Rereeling Room
Testing the Skeins
Color of Raw Silk
The raw silk is reeled on travellers in hanks known as skeins and varying from 50 to 100 grams in weight, which are taken off by the reeling girl and the ends of the thread tied up to facilitate the work at the mill. Before leaving the filature it is also subjected to critical tests and examinations for size, winding, cleanliness, irregularities, etc. The color of raw silk as it comes off the cocoon and is reeled into skeins is either white or yellow, though some sorts have a brownish or greenish tinge. Tussah silks have a brownish-yellow color. The coloring matter in the cultivated silks is only in the gum and boils out with it, but the color in the tussah is in the fibre, rendering it very difficult to bleach.

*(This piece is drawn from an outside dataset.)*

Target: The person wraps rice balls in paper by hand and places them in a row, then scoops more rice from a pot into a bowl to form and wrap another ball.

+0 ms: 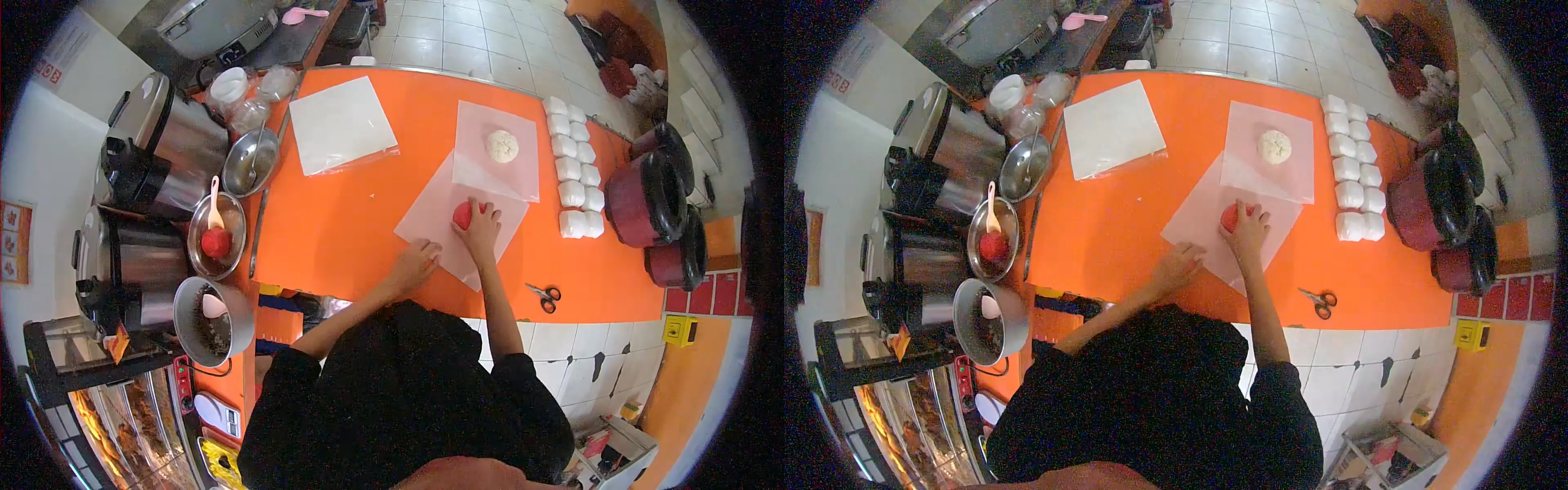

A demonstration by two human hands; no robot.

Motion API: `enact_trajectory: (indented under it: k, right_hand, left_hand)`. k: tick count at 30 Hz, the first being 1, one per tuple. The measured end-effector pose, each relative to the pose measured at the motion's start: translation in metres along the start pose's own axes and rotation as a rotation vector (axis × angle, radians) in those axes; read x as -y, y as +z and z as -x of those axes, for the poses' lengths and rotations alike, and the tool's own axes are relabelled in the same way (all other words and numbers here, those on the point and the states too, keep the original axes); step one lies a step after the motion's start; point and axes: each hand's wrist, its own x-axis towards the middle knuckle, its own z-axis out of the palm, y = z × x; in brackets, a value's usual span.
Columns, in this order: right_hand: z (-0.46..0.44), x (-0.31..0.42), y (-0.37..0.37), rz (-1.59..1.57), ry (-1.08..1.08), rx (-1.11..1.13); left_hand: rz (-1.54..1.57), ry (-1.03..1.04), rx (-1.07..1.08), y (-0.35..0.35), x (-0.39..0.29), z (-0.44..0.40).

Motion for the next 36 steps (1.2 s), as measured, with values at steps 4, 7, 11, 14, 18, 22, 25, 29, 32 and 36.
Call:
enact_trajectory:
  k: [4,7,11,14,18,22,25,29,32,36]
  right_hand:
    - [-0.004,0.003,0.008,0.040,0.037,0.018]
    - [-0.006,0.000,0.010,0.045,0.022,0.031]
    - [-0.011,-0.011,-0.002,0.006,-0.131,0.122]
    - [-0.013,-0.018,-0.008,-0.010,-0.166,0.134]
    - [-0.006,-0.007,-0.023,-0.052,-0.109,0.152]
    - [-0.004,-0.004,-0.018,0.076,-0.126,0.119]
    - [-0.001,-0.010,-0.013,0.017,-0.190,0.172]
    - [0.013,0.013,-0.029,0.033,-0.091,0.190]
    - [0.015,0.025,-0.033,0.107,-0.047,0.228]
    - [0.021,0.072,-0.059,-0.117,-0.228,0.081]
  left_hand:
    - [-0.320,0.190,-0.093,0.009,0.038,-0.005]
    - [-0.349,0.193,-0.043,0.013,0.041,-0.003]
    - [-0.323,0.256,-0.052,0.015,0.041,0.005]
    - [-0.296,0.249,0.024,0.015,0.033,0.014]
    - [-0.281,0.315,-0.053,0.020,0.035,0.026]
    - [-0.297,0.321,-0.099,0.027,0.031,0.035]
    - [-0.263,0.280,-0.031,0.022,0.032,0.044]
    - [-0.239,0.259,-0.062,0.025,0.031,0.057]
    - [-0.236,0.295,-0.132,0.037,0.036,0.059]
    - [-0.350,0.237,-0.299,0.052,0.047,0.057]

“Books” of Raw Silk Skeins
Reeling Wild Silk
Waste Silk
Tussah, or wild silk, is not generally reeled by the wet reel process, as the cocoons are apt to be closed up at each end by gum. In China this gum is softened by burying the cocoons in manure instead of immersing them in hot water. This is known as dry reeling. It very often happens that the tussah cocoons are unfit for reeling, due to being pierced or tangled. Silk from these imperfect cocoons is again classed as “waste,” along with the frisons, or outside and inmost layers of the cultivated cocoons, which, as has been stated, are used to make spun silk. In this country waste silk is often called schappe, although strictly speaking this name should only be applied to waste silk degummed by the French process of fermentation.